Your response: Ask to see any guidelines that are quoted, so you can compare them with guidelines followed in areas where your campaign objective has been implemented successfully. Explain it is inhumane to wait for lives to be sacrificed before making improvements that are proven to work.
You are told: a campaign goal is “too expensive” or there is “no money” to fund it.
Your response: What is money being spent on instead, and is there evidence this expenditure is more likely to lead to safe and healthy streets? What other sources of finance might be possible to obtain?
You are told: What you want will “not achieve anything”.
Your response: Show them your evidence (and if your evidence is weak, find more evidence, or change your campaign.)
You are told: What you want is “not fair on motorists”.
Your response: Motorists are also parents, cyclists, pedestrians. We all use roads in different ways, and all deserve the same safe road systems and traffic laws.
Get a change to your streets
Many road safety campaigners working for a change to their streets get results through
- close collaboration with decision makers who can implement changes sought
- speaking out, positively, in the media and with the help of politicians, about what needs to be done
- a combination of the two!
Tips on collaborating with decision makers
- Be clear that you want to work with others, not work against them, but are here to get results
- Keep logs of when you email or phone decision makers
- Keep a record of everything you send, and replies you get
- Talk to the top. If you aren’t getting the answers you expect, ask to talk to someone else, higher up, or in a more relevant department
- Copy in your supporters, particularly if they are influential, such as your MP, or the police
- Offer to speak at meetings, or to help gathering local opinions or doing surveys
- Use people in your team who are good at public speaking or writing letters
Tips on speaking out
- Talk to the media. If you have a strong campaign, they should listen. Use our guide to media coverage.

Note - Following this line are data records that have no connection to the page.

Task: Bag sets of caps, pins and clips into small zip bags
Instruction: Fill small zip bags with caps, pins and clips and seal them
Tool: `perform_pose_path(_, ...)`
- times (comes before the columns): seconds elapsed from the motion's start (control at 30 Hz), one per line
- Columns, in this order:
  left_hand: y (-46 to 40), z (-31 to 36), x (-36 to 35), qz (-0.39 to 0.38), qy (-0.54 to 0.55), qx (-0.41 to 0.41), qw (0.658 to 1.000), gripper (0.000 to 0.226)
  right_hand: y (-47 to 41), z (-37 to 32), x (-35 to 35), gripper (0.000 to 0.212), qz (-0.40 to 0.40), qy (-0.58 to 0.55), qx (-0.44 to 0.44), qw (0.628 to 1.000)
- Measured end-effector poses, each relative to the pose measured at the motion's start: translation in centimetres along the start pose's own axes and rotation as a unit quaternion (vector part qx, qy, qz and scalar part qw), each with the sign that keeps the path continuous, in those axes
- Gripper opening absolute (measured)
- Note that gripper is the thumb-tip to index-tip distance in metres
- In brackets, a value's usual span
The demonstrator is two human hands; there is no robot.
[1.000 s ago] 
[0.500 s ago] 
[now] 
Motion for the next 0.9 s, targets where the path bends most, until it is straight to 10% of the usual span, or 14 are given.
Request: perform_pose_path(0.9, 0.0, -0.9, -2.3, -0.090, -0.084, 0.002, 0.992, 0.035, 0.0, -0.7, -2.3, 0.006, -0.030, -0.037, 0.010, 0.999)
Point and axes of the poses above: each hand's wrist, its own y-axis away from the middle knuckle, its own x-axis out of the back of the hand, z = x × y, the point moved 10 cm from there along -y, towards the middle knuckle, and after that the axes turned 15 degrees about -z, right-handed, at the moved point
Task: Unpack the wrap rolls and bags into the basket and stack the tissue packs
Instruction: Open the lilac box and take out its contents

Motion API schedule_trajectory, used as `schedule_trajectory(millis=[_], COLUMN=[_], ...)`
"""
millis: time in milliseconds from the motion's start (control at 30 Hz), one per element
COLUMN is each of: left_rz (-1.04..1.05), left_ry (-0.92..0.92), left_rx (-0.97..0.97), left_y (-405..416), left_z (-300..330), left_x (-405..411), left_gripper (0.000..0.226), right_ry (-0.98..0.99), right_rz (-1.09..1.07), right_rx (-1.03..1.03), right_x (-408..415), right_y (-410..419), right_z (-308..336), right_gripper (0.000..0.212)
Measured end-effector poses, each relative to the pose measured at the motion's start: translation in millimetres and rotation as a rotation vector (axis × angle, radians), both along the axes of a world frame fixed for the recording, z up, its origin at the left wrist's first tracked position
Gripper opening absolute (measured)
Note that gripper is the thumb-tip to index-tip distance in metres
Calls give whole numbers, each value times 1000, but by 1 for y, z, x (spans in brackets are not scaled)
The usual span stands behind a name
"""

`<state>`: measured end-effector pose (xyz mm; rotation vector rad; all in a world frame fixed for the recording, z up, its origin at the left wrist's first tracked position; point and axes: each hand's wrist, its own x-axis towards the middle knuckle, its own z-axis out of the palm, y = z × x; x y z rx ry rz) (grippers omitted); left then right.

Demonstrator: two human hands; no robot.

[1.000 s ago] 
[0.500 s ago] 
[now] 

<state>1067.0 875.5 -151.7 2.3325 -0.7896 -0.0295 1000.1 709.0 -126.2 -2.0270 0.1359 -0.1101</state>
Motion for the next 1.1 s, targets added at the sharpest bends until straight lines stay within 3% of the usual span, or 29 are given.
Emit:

- Talk to your MP, mayor or councillors. They are required to listen to you.
- Keep trying. If the media or your political representatives don’t seem interested, try again, in a different way.
- Start a petition, or a social media platform that rallies supporters.
- Use your strongest allies to provide supportive quotes or letters; for example the police, or a hospital emergency doctor. This provides legitimacy to what you are doing.
- Get kids involved; children and young people are fantastic advocates and can convey messages in simple ways that demand to be listened to.
Remember to stay positive in your messaging. Road safety is for everyone’s benefit.